After the acquisition of Arya.ai, Aurionpro added expertise in explainable AI, governance, and model monitoring enabling banks to monitor the AI-driven decision-making process rather than relying on the results of models.

Via Lexi Labs, the company developed Orion MSP, a foundation model tailored specially for structured enterprise data – the kind of data that drives all the decision-making processes in the bank. Supporting these tools are such technologies as TabTune, enabling fine-tuning of enterprise models, DL Backtrace, offering regulator-grade explainability, and Weave, an orchestration layer that facilitates working of multiple AI agents, enterprise applications, and business rules.

Considered separately, these products might be seen as distinct innovations.

However, when taken as a whole, they point to a larger strategy.

This company is not aiming to be just another player in the world of AI models.

Instead, it is creating the necessary infrastructure that will allow AI to operate in the highly regulated industry.

That difference will probably turn out to be far more important going forward.

How Banking Might Be the Exception to the AI Disruption Narrative

The increased worry about the AI-driven disruption of software companies is mostly because of the changes taking place in horizontal SaaS. Customer Relationship Management (CRM), Sales Automation, Document Management, Productivity apps, and more share similar purposes in almost any business regardless of the industry. With the cost and effort required for software development dropping thanks to generative AI, it becomes increasingly difficult to justify the competitive advantage of these platforms.

The situation with banking software is very different.

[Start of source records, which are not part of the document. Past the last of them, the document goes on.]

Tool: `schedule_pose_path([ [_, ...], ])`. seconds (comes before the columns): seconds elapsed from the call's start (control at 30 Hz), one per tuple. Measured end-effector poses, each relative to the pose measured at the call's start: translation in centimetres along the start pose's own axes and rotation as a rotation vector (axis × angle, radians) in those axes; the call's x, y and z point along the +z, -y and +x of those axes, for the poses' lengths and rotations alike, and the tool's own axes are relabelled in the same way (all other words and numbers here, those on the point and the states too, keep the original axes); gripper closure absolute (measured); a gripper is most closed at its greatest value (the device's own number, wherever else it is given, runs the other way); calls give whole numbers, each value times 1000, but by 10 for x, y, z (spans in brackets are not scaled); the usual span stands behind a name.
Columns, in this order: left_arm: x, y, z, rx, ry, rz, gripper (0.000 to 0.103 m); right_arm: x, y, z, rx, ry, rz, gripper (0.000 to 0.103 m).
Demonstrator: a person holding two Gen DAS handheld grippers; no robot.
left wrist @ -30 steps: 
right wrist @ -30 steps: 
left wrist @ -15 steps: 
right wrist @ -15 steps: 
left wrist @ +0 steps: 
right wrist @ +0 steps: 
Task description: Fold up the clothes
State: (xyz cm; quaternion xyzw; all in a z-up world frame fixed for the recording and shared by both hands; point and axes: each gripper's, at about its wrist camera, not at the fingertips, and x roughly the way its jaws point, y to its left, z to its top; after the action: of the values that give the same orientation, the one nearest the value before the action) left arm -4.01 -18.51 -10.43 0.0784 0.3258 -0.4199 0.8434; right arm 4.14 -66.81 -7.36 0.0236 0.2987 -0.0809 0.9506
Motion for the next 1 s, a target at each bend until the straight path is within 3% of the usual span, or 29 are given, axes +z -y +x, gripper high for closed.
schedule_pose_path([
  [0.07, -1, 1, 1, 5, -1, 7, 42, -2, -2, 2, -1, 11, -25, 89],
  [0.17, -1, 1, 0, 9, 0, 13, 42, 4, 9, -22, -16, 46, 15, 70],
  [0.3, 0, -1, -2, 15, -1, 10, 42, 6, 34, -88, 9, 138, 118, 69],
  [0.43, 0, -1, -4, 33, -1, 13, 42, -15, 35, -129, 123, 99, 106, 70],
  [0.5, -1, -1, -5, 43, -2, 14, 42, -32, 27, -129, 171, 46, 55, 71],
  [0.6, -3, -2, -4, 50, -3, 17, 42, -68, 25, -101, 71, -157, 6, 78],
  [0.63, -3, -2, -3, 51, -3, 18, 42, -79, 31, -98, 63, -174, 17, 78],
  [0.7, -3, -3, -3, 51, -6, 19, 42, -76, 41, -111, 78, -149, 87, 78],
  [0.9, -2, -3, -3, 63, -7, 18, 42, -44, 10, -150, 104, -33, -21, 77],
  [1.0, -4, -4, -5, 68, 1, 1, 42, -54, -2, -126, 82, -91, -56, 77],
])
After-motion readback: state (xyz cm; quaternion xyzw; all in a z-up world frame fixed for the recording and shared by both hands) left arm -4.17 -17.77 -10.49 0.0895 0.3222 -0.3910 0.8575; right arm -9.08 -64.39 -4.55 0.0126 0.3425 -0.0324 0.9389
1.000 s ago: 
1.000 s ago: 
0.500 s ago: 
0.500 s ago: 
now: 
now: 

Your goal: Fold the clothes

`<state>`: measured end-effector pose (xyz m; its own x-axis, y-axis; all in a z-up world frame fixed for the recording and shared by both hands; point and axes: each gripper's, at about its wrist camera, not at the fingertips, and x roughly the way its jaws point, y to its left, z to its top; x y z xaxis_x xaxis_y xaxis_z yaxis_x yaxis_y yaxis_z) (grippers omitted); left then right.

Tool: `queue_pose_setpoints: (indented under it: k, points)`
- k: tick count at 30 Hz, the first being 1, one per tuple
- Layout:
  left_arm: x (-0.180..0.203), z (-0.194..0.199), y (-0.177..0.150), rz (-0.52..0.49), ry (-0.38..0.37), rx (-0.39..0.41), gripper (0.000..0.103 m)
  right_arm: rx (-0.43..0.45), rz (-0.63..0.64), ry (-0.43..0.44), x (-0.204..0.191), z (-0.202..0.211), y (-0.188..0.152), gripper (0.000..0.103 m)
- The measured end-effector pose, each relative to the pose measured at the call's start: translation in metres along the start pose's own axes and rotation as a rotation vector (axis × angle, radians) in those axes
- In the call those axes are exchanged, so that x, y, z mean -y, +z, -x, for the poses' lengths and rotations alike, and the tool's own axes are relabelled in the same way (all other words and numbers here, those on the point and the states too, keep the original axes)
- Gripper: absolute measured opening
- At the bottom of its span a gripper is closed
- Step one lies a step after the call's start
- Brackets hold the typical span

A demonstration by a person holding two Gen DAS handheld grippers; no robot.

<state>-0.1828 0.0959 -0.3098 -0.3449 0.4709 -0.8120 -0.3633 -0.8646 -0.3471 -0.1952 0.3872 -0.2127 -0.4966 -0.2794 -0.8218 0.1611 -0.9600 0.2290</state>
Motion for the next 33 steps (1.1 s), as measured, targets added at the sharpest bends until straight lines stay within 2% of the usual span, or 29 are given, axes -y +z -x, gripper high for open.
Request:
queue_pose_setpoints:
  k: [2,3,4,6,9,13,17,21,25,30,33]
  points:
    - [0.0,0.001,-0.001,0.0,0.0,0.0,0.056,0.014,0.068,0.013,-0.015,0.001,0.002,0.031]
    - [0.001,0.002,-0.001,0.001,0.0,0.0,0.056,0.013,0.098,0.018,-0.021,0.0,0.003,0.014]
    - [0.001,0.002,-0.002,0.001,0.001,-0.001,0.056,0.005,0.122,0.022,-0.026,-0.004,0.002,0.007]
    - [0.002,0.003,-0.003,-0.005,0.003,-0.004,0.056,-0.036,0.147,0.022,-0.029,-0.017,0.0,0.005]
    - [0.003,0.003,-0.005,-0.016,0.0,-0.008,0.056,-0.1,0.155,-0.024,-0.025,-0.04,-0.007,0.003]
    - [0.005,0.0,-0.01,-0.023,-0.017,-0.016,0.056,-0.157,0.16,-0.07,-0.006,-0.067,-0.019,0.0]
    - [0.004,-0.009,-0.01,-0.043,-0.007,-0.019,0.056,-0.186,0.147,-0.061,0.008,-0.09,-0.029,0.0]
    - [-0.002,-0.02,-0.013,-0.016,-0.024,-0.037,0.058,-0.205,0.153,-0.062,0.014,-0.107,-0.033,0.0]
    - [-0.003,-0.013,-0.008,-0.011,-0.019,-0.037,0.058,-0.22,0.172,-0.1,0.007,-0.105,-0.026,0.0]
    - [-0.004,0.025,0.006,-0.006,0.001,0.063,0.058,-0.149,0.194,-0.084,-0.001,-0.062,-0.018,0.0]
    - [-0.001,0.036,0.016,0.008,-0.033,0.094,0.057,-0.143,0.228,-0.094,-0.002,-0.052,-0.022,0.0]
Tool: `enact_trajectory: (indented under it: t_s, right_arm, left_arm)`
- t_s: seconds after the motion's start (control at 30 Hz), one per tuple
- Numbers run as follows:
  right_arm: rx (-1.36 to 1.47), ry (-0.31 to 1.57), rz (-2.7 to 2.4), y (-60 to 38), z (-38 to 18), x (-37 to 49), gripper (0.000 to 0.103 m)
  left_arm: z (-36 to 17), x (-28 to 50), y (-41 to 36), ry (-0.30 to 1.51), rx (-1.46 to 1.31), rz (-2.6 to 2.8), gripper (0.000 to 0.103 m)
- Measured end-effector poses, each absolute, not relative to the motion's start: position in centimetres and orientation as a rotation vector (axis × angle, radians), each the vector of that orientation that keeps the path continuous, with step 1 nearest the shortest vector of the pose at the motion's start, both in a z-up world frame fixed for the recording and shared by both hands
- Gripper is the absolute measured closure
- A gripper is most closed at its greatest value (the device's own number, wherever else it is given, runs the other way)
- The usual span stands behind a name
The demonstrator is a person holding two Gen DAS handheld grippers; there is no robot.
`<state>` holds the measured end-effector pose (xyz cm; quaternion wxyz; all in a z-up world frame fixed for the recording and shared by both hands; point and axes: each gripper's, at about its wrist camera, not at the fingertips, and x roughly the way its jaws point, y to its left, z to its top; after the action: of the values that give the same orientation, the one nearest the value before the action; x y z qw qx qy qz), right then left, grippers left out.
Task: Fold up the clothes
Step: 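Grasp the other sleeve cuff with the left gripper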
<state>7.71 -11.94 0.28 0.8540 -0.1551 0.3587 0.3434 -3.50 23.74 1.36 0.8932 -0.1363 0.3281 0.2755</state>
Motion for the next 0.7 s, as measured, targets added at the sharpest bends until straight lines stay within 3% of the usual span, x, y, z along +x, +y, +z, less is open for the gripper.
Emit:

As opposed to enterprise-grade apps, the banking platforms exist right in the heart of the regulated financial institution. All payments, lending operations, treasury activities, and even trade finance require meeting certain regulatory requirements while keeping auditors, compliance officers, internal risks department, and customers happy. Just being intelligent will never be sufficient; all actions need to be clear, explainable, and traceable.

And here comes the difference between consumer AI and enterprise AI.

Let’s consider loan underwriting. The artificial intelligence algorithm might determine that the loan applicant is eligible for receiving credit by analyzing thousands of factors. Nevertheless, a bank cannot issue the loan just because it receives a valid prediction from the algorithm; it should be able to comprehend how it was produced, how well it aligns with internal lending practices, whether bias has been sufficiently mitigated, and keep all the documentation that will be subject to audit many years later.

This problem arises in transaction banking and trade finance. All payment orders, liquidity transfers, documentary credits, and guarantees have to blend into the existing infrastructure of banks smoothly.

Understanding these problems, Aurionpro decided to invest in making artificial intelligence applicable in the regulated environment of finance.

The acquisition of Arya.ai improved the firm’s abilities in explainable AI, model governance, and continuous monitoring. Using Lexsi Labs, the firm developed Orion MSP, a tabular foundation model tailored to structured enterprise data that is used to make the vast majority of banking decisions. Supporting this model is TabTune, which facilitates effective fine-tuning of enterprise AI models, DL Backtrace for explainability at the regulator’s standards, and Weave as an orchestration platform for linking AI agents with enterprise systems and business logic in a controlled manner.

While all of these solutions seem independent, they share the same goal of helping banks embrace AI without sacrificing governance, compliance, or dependability.

That is likely also the reason behind the belief by Aurionpro about the advantage of the existing banking software vendors when it comes to the adoption of AI. Generative AI may help significantly lower the cost of writing software, but it can hardly recreate decades of deployment experience and customer confidence.

Ultimately, in banking, trust may become a stronger moat than AI itself.

Capitalizing on the Next Phase of Growth

The financials of Aurionpro provide interesting insights into how management is planning to make this shift.

This is best illustrated by the steady rise in the value of intangible assets and intangibles under development.

Contrary to the perception of aggressive accounting, these investments actually form part of management’s plan to convert their cash flows into intangible assets.

This has been the very essence of management’s transformation journey for several years now.

Under the ‘Aurionpro 2.0‘ business model, management has been shifting away from the pure-play IT services provider towards a product company focused on building enterprises around IP.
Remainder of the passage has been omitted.